> [Exercise description]: Please transcribe the listing below in full and word for word, without its pictures.

> [Input data]:
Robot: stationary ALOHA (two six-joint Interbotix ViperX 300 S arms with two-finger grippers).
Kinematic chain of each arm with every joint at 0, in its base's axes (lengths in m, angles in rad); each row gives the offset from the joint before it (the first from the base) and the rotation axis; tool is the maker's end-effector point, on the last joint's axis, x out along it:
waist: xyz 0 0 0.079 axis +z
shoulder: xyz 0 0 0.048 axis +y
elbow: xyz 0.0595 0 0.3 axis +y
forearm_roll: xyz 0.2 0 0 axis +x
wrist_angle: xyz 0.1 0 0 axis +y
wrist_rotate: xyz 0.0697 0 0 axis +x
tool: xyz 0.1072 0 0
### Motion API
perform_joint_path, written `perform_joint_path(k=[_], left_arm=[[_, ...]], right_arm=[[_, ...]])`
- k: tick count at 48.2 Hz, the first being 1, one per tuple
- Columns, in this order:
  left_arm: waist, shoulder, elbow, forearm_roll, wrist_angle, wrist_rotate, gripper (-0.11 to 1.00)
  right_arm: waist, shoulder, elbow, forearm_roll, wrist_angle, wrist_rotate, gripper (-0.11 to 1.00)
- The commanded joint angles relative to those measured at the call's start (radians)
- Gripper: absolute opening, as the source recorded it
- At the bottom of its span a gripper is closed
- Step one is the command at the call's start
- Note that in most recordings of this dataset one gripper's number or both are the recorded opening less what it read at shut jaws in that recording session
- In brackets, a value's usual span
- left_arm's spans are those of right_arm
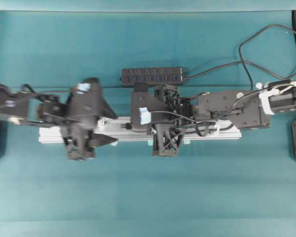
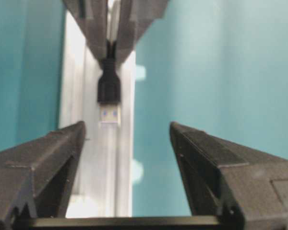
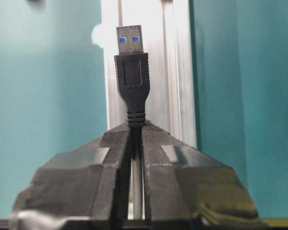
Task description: Pass the USB cable through three rings with both arms.
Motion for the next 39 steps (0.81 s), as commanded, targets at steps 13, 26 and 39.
perform_joint_path(k=[13,26,39], left_arm=[[0.000,-0.258,0.144,0.002,0.109,-0.025,0.76],[0.002,-0.359,0.193,0.002,0.150,-0.058,0.76],[0.008,-0.383,0.212,0.002,0.176,-0.058,0.76]], right_arm=[[-0.021,0.094,-0.169,-0.002,0.132,-0.026,-0.08],[-0.034,0.172,-0.311,-0.002,0.287,-0.031,-0.08],[-0.040,0.235,-0.399,-0.002,0.360,-0.029,-0.08]])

> [Exercise result]:
Robot: stationary ALOHA (two six-joint Interbotix ViperX 300 S arms with two-finger grippers).
Kinematic chain of each arm with every joint at 0, in its base's axes (lengths in m, angles in rad); each row gives the offset from the joint before it (the first from the base) and the rotation axis; tool is the maker's end-effector point, on the last joint's axis, x out along it:
waist: xyz 0 0 0.079 axis +z
shoulder: xyz 0 0 0.048 axis +y
elbow: xyz 0.0595 0 0.3 axis +y
forearm_roll: xyz 0.2 0 0 axis +x
wrist_angle: xyz 0.1 0 0 axis +y
wrist_rotate: xyz 0.0697 0 0 axis +x
tool: xyz 0.1072 0 0
### Motion API
perform_joint_path, written `perform_joint_path(k=[_], left_arm=[[_, ...]], right_arm=[[_, ...]])`
- k: tick count at 48.2 Hz, the first being 1, one per tuple
- Columns, in this order:
  left_arm: waist, shoulder, elbow, forearm_roll, wrist_angle, wrist_rotate, gripper (-0.11 to 1.00)
  right_arm: waist, shoulder, elbow, forearm_roll, wrist_angle, wrist_rotate, gripper (-0.11 to 1.00)
- The commanded joint angles relative to those measured at the call's start (radians)
- Gripper: absolute opening, as the source recorded it
- At the bottom of its span a gripper is closed
- Step one is the command at the call's start
- Note that in most recordings of this dataset one gripper's number or both are the recorded opening less what it read at shut jaws in that recording session
- In brackets, a value's usual span
- left_arm's spans are those of right_arm
Task description: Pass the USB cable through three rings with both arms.
Motion for the next 39 steps (0.81 s), as commanded, targets at steps 13, 26 and 39.
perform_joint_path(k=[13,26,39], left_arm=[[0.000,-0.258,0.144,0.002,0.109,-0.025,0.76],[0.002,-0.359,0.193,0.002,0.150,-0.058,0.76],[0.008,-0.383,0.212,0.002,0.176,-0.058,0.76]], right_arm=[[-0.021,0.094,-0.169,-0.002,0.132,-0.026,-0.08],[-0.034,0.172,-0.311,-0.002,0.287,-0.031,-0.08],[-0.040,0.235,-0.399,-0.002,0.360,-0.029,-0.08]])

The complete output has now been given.